This is especially important if you access ``msg.data`` - it poses a malleability risk:
You can craft transactions that call a function ``f(uint8 x)`` with a raw byte argument
of ``0xff000001`` and with ``0x00000001``. Both are fed to the contract and both will
look like the number ``1`` as far as ``x`` is concerned, but ``msg.data`` will
be different, so if you use ``keccak256(msg.data)`` for anything, you will get different results.
***************
Recommendations
***************
Take Warnings Seriously
=======================
If the compiler warns you about something, you should better change it.
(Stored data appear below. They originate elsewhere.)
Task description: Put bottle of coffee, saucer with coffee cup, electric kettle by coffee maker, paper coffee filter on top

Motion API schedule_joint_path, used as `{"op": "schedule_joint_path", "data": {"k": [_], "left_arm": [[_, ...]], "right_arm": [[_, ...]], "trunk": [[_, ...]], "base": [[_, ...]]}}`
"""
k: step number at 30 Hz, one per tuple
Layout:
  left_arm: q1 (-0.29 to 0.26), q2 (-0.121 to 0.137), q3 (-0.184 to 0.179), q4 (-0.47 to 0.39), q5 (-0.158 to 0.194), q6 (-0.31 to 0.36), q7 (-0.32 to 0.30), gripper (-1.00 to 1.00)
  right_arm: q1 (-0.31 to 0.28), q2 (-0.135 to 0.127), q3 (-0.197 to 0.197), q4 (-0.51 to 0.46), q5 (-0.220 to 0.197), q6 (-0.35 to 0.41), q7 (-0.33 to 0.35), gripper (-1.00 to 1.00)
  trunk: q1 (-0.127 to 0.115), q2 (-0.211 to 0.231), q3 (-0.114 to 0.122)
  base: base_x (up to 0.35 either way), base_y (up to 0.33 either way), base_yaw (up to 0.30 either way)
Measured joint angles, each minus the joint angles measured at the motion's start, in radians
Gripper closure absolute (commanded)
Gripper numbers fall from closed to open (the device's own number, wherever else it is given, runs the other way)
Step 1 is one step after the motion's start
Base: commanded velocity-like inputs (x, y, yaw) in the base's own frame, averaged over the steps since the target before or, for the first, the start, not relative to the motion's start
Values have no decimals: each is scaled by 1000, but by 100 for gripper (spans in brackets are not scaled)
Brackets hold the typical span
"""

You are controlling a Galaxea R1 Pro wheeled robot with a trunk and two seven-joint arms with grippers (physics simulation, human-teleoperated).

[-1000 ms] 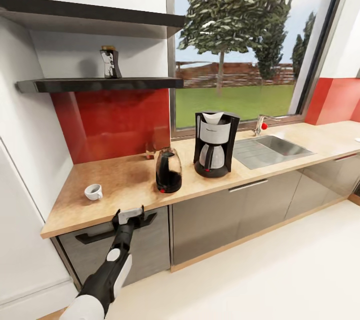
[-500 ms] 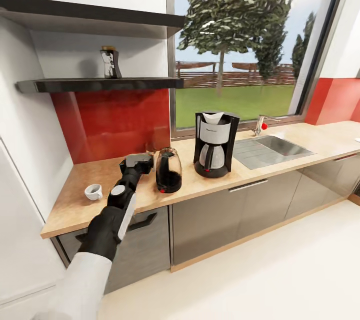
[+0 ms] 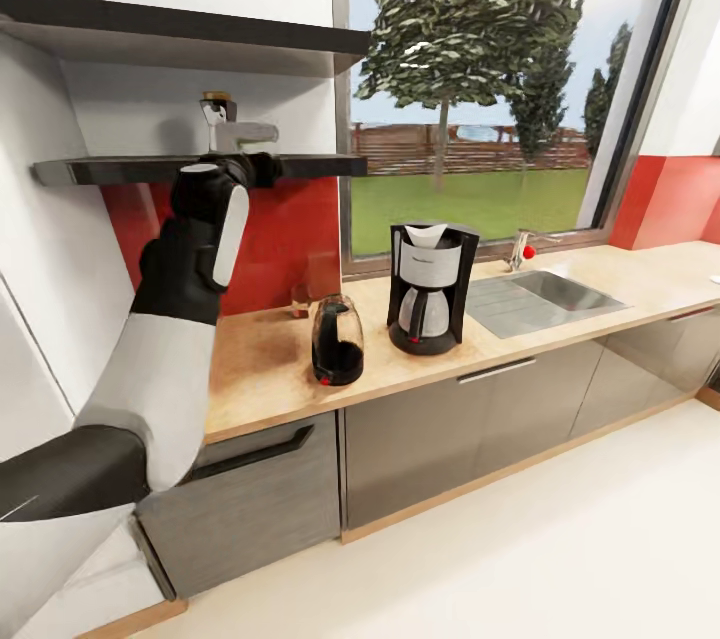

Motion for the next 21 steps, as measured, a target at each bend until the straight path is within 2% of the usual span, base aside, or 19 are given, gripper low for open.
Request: {"op": "schedule_joint_path", "data": {"k": [1,2,5,6,7,8,10,11,15,21], "left_arm": [[-44,1,0,34,-1,7,0,-100],[-122,3,0,117,-4,12,10,-100],[-187,8,0,191,-5,13,36,-100],[-226,14,0,246,-5,13,50,-100],[-331,48,1,392,-6,11,65,-100],[-359,60,1,417,-4,10,66,-100],[-396,90,1,451,-4,11,67,-100],[-420,120,2,471,-6,12,67,-100],[-434,158,4,485,-5,11,65,-100],[-424,159,-8,473,-17,10,88,-100]], "right_arm": [[0,3,0,0,0,0,0,-100],[0,4,0,0,1,0,0,-100],[0,4,0,1,1,0,-1,-100],[0,3,0,1,1,0,-1,-100],[0,-1,-1,2,1,0,-1,-100],[0,-1,-1,2,1,0,-1,-100],[0,-1,-1,2,1,0,-1,-100],[0,-2,-1,2,2,0,-1,-100],[0,-2,-2,1,2,0,-2,-100],[0,-10,-2,5,2,1,-3,-100]], "trunk": [[0,0,0],[0,1,0],[0,0,0],[0,0,0],[0,1,0],[0,-1,0],[0,0,0],[0,0,0],[0,0,0],[0,0,0]], "base": [[0,0,0],[0,0,0],[0,0,0],[0,0,0],[0,0,0],[0,0,0],[0,0,0],[0,0,0],[0,0,0],[0,0,0]]}}
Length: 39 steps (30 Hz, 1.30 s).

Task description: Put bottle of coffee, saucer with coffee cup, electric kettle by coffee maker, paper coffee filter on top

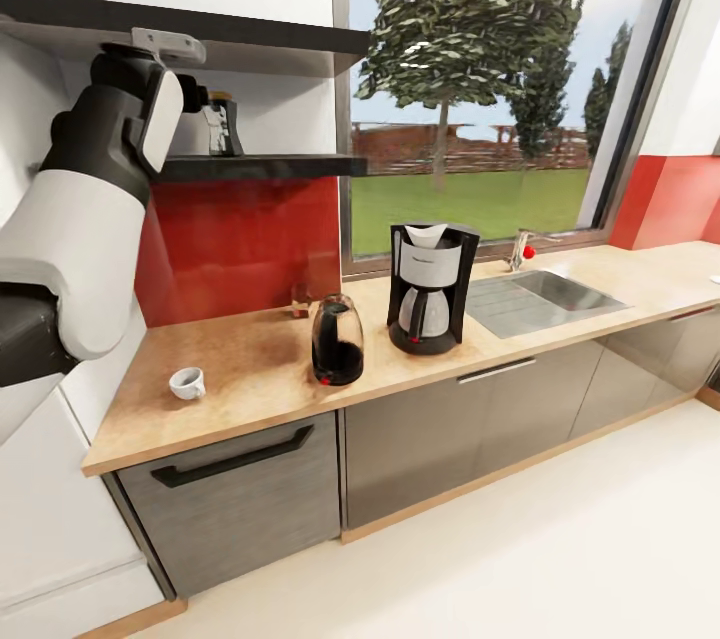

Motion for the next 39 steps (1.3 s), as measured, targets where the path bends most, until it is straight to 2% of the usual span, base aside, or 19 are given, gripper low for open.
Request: {"op": "schedule_joint_path", "data": {"k": [4,15,21,33,39], "left_arm": [[2,-4,-2,-1,-6,-1,38,-100],[5,-8,7,-1,-5,-1,44,-100],[5,-7,7,-1,-5,-1,44,-100],[5,-28,4,-1,-2,2,41,-100],[5,-29,6,-1,-2,2,42,-100]], "right_arm": [[0,-15,0,3,0,4,1,-100],[8,-51,0,16,4,48,1,-100],[32,-54,0,17,4,71,0,-100],[36,-54,0,16,4,71,-1,-100],[36,-54,0,16,4,70,-2,-100]], "trunk": [[0,0,0],[-1,0,-10],[-1,0,-14],[0,0,-15],[0,0,-15]], "base": [[56,0,2],[317,-3,161],[317,-81,86],[137,-95,3],[207,-130,0]]}}
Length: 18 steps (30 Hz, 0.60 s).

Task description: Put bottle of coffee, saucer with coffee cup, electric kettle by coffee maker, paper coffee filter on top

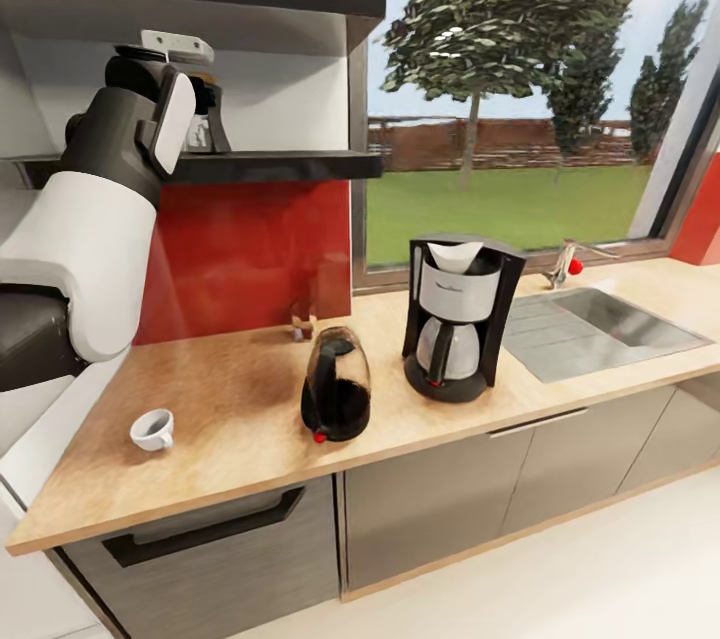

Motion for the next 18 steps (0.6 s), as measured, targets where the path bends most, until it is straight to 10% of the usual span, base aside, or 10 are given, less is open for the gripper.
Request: {"op": "schedule_joint_path", "data": {"k": [18], "left_arm": [[0,4,-1,1,-4,-1,2,-100]], "right_arm": [[0,2,1,0,0,-1,3,-100]], "trunk": [[0,0,0]], "base": [[129,-4,0]]}}
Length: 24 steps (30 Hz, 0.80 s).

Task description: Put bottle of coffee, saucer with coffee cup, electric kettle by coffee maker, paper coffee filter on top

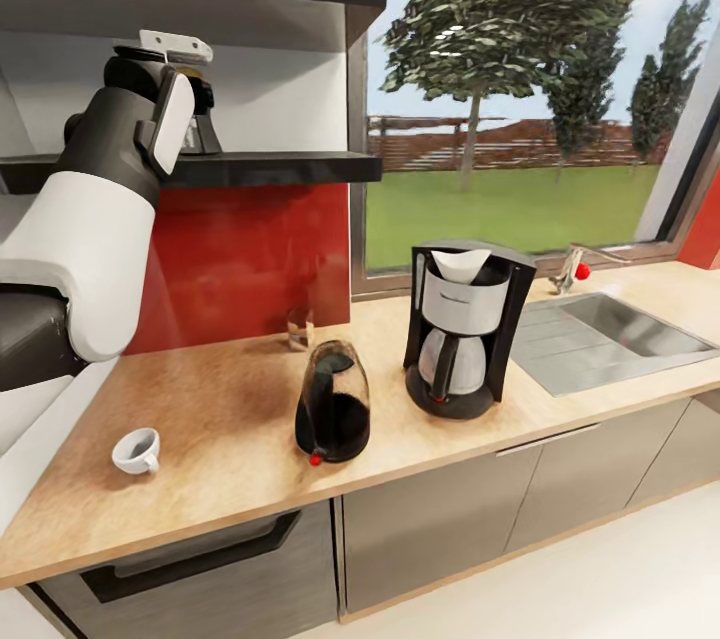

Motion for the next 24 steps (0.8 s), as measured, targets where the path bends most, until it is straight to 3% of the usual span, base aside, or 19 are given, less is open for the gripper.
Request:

Even if you do not think that this particular warning has security
implications, there might be another issue buried beneath it.
Any compiler warning we issue can be silenced by slight changes to the
code.
Always use the latest version of the compiler to be notified about all recently
introduced warnings.
Restrict the Amount of Ether
============================
Restrict the amount of Ether (or other tokens) that can be stored in a smart
contract. If your source code, the compiler or the platform has a bug, these
funds may be lost. If you want to limit your loss, limit the amount of Ether.
Keep it Small and Modular
=========================
Keep your contracts small and easily understandable. Single out unrelated
functionality in other contracts or into libraries. General recommendations
about source code quality of course apply: Limit the amount of local variables,
the length of functions and so on. Document your functions so that others
can see what your intention was and whether it is different than what the code does.
Use the Checks-Effects-Interactions Pattern
===========================================
Most functions will first perform some checks (who called the function,
are the arguments in range, did they send enough Ether, does the person
have tokens, etc.). These checks should be done first.
As the second step, if all checks passed, effects to the state variables
of the current contract should be made. Interaction with other contracts
should be the very last step in any function.
Early contracts delayed some effects and waited for external function
calls to return in a non-error state. This is often a serious mistake
because of the re-entrancy problem explained above.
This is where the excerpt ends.